Moros is a genus of tyrannosauroid theropod that lived during the Late Cretaceous period in what is now Utah, United States. It contains a single species, M. intrepidus. Moros represents one of the earliest known diagnostic tyrannosauroid material from the North America.

Discovery and naming

Moros was first discovered at the Stormy Theropod site located in Emery County in the U.S. state of Utah. Palaeontologists had been researching the area for ten years when in 2013 limb bones were seen jutting out of a hillside, prompting the excavation. The bones were described as of a new species in February, 2019.

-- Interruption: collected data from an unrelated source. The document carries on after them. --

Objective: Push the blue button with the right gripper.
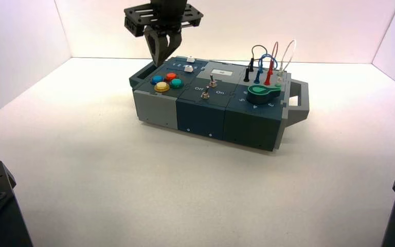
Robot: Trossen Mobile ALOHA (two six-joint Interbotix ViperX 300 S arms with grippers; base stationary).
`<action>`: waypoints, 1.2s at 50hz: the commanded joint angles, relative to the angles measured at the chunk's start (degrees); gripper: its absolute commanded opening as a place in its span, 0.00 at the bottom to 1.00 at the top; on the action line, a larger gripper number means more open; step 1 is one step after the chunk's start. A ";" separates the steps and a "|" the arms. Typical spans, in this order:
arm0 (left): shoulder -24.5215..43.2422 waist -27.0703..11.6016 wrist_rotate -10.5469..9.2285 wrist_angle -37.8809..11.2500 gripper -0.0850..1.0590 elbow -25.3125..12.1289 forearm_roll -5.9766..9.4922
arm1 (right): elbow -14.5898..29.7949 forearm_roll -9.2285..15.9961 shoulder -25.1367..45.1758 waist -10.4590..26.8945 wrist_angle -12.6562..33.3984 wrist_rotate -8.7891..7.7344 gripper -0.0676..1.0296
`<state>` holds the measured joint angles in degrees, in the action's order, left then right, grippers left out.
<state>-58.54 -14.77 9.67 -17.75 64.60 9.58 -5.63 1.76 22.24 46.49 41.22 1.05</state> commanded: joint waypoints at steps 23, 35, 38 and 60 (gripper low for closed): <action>-0.44 -0.26 0.00 0.35 0.05 -1.58 0.09 | 3.69 0.18 2.55 0.26 0.00 -0.09 0.04; -1.14 -0.26 -0.09 0.35 0.05 -1.49 0.09 | 4.66 0.18 3.78 0.26 0.09 0.00 0.04; -1.14 -0.26 -0.09 0.44 0.05 -1.49 0.09 | 4.92 0.18 4.04 0.18 0.18 0.00 0.04; -1.14 -0.26 -0.09 0.44 0.05 -1.58 0.09 | 5.10 0.18 4.66 0.00 0.62 0.09 0.04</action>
<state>-59.94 -14.85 9.67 -17.67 64.51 9.58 -1.67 1.85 28.13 46.49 41.75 1.05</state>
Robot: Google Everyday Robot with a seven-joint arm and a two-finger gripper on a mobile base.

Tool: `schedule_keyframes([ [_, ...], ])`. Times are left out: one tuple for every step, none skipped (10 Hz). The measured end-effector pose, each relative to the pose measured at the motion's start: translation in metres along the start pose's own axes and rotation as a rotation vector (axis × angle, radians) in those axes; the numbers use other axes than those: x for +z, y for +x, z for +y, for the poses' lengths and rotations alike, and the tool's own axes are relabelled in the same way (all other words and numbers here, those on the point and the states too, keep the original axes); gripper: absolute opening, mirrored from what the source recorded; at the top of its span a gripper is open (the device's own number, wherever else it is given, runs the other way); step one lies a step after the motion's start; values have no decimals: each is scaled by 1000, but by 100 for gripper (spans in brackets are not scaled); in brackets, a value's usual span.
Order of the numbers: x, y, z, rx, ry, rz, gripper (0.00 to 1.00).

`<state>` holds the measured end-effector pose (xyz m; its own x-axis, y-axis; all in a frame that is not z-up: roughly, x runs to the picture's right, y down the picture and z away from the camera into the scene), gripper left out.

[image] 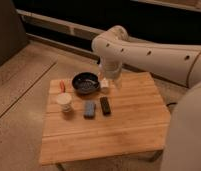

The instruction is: Move the arm in a circular motion

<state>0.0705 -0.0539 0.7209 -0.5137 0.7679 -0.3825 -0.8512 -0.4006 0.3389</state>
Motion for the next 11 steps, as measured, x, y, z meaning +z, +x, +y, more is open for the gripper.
schedule_keyframes([
  [3,-23,3,19,32,-14,65],
  [7,-40,9,14,52,-22,65],
  [16,-54,29,-13,51,-24,65],
  [26,-61,57,-64,42,-22,65],
  [34,-62,80,-111,32,-17,65],
  [41,-57,104,-166,20,-8,65],
  [48,-49,126,-221,8,3,65],
  [55,-37,145,-281,1,17,65],
  [59,-25,157,-327,-2,26,65],
  [61,-5,169,-390,-2,37,65],
  [59,13,175,-440,-4,37,65],
])
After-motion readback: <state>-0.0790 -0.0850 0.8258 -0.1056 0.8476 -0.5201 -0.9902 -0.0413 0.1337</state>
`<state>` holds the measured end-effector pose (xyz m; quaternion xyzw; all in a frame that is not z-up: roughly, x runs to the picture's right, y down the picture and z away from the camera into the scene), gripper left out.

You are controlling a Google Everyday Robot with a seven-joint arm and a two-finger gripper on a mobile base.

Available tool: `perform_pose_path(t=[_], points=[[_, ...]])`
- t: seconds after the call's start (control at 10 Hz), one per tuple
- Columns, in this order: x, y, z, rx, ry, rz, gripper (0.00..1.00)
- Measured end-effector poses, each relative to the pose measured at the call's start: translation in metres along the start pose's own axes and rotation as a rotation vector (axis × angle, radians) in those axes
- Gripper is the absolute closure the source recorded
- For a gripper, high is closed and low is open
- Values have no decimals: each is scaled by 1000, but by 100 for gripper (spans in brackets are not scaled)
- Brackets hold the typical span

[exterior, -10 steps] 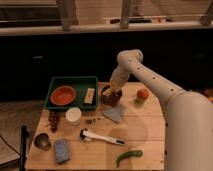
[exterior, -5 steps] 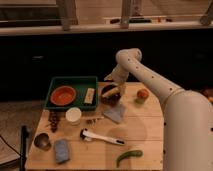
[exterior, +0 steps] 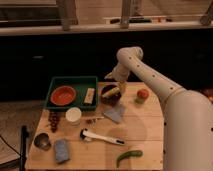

In 2019, the type species Moros intrepidus was named and described by Lindsay E. Zanno, Ryan T. Tucker, Aurore Canoville, Haviv M. Avrahami, Terry A. Gates and
Peter J. Makovicky. The generic name is derived from the Greek Moros (an embodiment of impending doom), in reference to the establishment of the tyrannosauroid lineage in North America. The specific name is the Latin word intrepidus ("intrepid"), referring to the hypothesized dispersal of tyrannosauroids throughout North America following Moros.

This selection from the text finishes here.